あるいはまた、相対的な豊度も市場価格も変わらないが、土地を利用する資本の量が増大するという理由によって、地代は増大する。

 これはつまり、現地所で逐次的投資がなされる場合であるが、差額地代率が同じでも投下資本量が倍増すれば、地代も押し上げられる。この場合、「(土地生産物の)価格の低下は起きていないのだから、第二の投資も第一の投資と同じに超過利潤をあげ、これは借地期間の経過後にはやはり地代に転化する」。

・・・土地の価格は、土地生産物の価格が下がる場合でも、上がることがある。
この場合には、差額の増大によって優等地の差額地代が増大し、したがってまたその土地の価格が増大したということもありうる。または、そうでない場合には、労働の生産性が上がって土地生産物の価格は下がったが、生産の増加がこれを補って余りあるということでもありうる。

 前者は土地改良により優等地の地代が上昇した場合、後者は労働生産性が上昇し、最劣等地でも生産物量が増大する場合である。

Ⅲ ・・・以上に述べたことから次のように結論される。すなわち、地価の上昇から無条件に地代の上昇を推論することはできないし、また、地代の上昇はつねに地価の上昇を招くとはいえ、地代の上昇から無条件に土地生産物の増加を推論することはできないということになる。

 ここまでの法則定立に関して、マルクスはいつものように原論的な方法論をとり、「競争上の変動や土地投機はすべて無視することにする。あるいは、・・・・・・・・小さな土地所有も問題にしないことにする。」と断っているが、小土地所有の例外則については、後の箇所で検討している。

すでに見たように、地代が与えられていれば地価は利子率によって規制されている。利子率が低ければ地価は高く、逆ならば逆である。だから、正常な場合には高い地価と低い利子率とが連れ立って行くはずであって、もし利子率が低いために農民が土地に高く支払うとすれば、同じ低利子率はまた彼にも有利な条件で経営資本を信用で提供するはずであろう。現実には、分割地所有が優勢であれば事態はそうではなくなってくる。

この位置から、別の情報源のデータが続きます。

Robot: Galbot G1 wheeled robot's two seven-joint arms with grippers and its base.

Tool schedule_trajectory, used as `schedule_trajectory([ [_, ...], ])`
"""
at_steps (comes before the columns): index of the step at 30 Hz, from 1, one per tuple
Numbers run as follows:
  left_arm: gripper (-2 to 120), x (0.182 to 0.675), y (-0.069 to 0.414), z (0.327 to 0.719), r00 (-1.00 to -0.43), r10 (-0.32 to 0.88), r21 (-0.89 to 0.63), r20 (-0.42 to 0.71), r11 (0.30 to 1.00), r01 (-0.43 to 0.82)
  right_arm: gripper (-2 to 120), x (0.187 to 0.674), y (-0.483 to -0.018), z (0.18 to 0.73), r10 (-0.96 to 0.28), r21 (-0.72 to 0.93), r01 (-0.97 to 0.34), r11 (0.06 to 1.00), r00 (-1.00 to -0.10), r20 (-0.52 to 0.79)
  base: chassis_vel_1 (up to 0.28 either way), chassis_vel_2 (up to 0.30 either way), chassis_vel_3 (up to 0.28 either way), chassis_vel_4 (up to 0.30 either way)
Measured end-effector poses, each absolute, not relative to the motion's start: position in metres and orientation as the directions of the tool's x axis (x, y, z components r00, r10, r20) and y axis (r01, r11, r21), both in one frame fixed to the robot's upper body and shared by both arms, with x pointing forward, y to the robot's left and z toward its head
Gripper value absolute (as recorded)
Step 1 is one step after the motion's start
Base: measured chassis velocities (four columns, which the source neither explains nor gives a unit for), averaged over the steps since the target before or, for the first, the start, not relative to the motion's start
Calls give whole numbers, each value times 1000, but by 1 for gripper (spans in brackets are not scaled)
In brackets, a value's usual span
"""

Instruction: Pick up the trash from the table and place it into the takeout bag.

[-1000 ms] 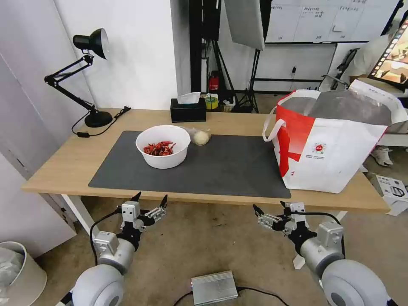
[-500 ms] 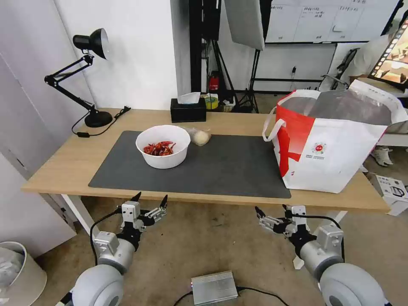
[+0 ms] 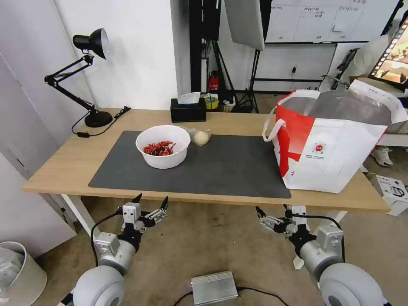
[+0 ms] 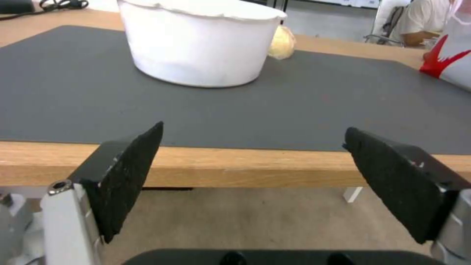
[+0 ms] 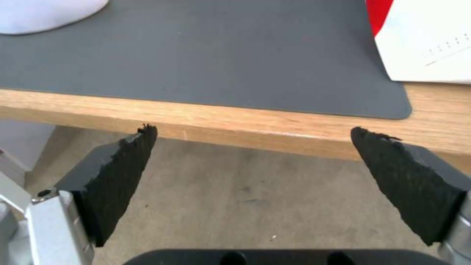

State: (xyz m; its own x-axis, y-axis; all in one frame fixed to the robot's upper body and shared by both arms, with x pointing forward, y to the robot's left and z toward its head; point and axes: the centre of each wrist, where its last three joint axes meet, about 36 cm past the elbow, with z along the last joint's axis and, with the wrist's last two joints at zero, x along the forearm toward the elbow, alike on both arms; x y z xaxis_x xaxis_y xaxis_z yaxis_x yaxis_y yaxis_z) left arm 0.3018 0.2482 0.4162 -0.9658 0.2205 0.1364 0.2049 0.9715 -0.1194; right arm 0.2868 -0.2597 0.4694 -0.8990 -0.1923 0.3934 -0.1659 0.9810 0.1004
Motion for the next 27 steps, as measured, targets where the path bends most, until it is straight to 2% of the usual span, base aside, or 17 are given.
schedule_trajectory([
  [16, 100, 298, 246, 419, -965, 226, -125, 132, 970, 210, 100, 281, -258, 469, -188, 98, -164, 982, -920, 344, 0, 0, 0, 0],
  [22, 100, 298, 246, 419, -965, 225, -124, 132, 970, 209, 100, 289, -260, 467, -240, 127, -214, 969, -937, 252, 0, 0, 0, 0],
  [25, 100, 300, 246, 420, -966, 224, -123, 128, 970, 209, 100, 321, -269, 468, -331, 116, -319, 941, -937, 107, 0, 0, 0, 0],
  [27, 100, 300, 246, 420, -966, 226, -123, 127, 970, 211, 100, 331, -274, 468, -351, 110, -343, 933, -933, 73, 0, 0, 0, 0],
])
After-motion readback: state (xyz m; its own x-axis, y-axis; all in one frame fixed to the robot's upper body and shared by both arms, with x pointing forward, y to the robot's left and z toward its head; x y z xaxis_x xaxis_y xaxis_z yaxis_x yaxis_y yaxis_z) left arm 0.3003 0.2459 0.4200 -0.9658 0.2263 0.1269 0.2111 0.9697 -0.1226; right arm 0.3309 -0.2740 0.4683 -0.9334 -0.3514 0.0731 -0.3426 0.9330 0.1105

 先に見た法則Ⅰは分割地所有による自営農には妥当しない。自営農にとっては土地所有は生活条件でもあるが、「このような場合には、土地所有にたいする需要が供給を越えることによって、地価は利子率とは無関係に、またしばしば利子率に反比例して、引き上げられる」。

それだからこそ、このような、生産そのものには無関係な地価という要素が、・・・・・生産を不可能にしてしまうまで上がることがありうるのである。・・・・
地価がこのような役割を演ずるということ、土地の売買、商品としての土地の流通がこの程度まで発展するということは、実際には資本主義的生産様式の発展の結果である。

 すなわち土地の商品化である。マルクスは原理上、労働生産物だけを商品と呼ぶが、ここではより広い意味で土地を商品をみなしている。マルクスはこのような土地の商品化が、「まさに農業がもはや、またはまだ、資本主義的生産様式のもとに置かれておらず、すでに没落した社会形態から伝来した生産様式のもとに置かれている」ような、農業資本主義の未発達な段階で起こるとみている。

・・・・この場合には、生産者が自分の生産物の貨幣価格に依存するという資本主義的生産様式の不利が、資本主義的生産様式の不完全な発展から生ずる不利といっしょになる。農民は、自分の生産物を商品として生産することができるような条件なしに、商人となり産業家となるのである。

 このような自営小農経営の矛盾は、農業の資本化が未発達なまま、農産物の市場開放による国際競争にさらされようとしている現代日本の農業状況においては、明瞭に顕在化しつつあると言える。